Work task
Repeat exactly the lines below that lie between the line with "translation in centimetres" and the line with "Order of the", counting both of those lines as part of the answer.
/---
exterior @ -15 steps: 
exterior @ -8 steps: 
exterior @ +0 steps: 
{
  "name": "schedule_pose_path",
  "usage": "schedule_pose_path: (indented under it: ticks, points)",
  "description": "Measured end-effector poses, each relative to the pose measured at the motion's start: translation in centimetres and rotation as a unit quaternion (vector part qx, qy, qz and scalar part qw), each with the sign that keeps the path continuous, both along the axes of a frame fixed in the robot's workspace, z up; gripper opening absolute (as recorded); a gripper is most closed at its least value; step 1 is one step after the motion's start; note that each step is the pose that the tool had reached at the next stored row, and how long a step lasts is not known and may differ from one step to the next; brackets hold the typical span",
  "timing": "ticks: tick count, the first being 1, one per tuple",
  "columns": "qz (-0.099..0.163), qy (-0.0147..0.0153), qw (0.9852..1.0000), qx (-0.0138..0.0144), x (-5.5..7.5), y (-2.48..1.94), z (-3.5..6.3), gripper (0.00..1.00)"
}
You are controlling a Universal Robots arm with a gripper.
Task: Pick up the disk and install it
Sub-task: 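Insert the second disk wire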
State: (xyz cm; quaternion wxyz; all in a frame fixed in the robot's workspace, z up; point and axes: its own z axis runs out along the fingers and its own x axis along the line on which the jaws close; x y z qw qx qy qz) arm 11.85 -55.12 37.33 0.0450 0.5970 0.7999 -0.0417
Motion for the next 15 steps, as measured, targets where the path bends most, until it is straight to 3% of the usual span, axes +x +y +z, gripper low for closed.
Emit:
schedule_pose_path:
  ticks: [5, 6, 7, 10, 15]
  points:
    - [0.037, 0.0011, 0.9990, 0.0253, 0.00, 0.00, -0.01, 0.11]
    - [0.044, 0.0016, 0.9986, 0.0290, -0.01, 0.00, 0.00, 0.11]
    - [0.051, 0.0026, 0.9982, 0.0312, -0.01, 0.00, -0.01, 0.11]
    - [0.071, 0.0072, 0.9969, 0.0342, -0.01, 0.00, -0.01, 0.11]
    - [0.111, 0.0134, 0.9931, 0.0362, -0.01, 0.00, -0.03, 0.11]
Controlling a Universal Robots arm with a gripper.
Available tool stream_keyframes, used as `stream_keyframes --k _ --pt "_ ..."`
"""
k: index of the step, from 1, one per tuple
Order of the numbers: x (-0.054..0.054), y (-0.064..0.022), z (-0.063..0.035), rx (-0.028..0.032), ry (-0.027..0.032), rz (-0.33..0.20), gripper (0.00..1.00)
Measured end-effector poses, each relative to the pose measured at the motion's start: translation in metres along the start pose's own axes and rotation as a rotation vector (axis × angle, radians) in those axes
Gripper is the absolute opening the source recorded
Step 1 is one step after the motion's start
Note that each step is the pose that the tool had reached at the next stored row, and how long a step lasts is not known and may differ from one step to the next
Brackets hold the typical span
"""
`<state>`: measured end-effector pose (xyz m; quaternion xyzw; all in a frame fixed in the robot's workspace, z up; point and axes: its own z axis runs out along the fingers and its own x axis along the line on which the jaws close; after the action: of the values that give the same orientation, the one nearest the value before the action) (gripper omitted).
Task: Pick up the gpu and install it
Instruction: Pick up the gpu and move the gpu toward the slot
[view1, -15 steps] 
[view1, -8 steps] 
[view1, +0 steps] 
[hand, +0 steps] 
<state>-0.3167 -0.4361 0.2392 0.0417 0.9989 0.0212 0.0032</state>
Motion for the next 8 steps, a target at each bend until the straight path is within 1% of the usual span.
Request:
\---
Answer space
  "description": "Measured end-effector poses, each relative to the pose measured at the motion's start: translation in centimetres and rotation as a unit quaternion (vector part qx, qy, qz and scalar part qw), each with the sign that keeps the path continuous, both along the axes of a frame fixed in the robot's workspace, z up; gripper opening absolute (as recorded); a gripper is most closed at its least value; step 1 is one step after the motion's start; note that each step is the pose that the tool had reached at the next stored row, and how long a step lasts is not known and may differ from one step to the next; brackets hold the typical span",
  "timing": "ticks: tick count, the first being 1, one per tuple",
  "columns": "qz (-0.099..0.163), qy (-0.0147..0.0153), qw (0.9852..1.0000), qx (-0.0138..0.0144), x (-5.5..7.5), y (-2.48..1.94), z (-3.5..6.3), gripper (0.00..1.00)"
}
You are controlling a Universal Robots arm with a gripper.
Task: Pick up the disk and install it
Sub-task: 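Insert the second disk wire
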State: (xyz cm; quaternion wxyz; all in a frame fixed in the robot's workspace, z up; point and axes: its own z axis runs out along the fingers and its own x axis along the line on which the jaws close; x y z qw qx qy qz) arm 11.85 -55.12 37.33 0.0450 0.5970 0.7999 -0.0417
Motion for the next 15 steps, as measured, targets where the path bends most, until it is straight to 3% of the usual span, axes +x +y +z, gripper low for closed.
Emit:
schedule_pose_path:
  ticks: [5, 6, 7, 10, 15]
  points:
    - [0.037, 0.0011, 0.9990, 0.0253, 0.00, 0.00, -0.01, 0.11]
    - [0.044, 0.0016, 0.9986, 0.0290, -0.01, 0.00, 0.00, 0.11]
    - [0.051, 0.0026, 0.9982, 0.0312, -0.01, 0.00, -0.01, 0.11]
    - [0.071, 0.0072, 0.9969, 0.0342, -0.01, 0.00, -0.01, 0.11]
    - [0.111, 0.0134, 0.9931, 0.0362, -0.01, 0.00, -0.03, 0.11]
Controlling a Universal Robots arm with a gripper.
Available tool stream_keyframes, used as `stream_keyframes --k _ --pt "_ ..."`
"""
k: index of the step, from 1, one per tuple
Order of the numbers: x (-0.054..0.054), y (-0.064..0.022), z (-0.063..0.035), rx (-0.028..0.032), ry (-0.027..0.032), rz (-0.33..0.20), gripper (0.00..1.00)

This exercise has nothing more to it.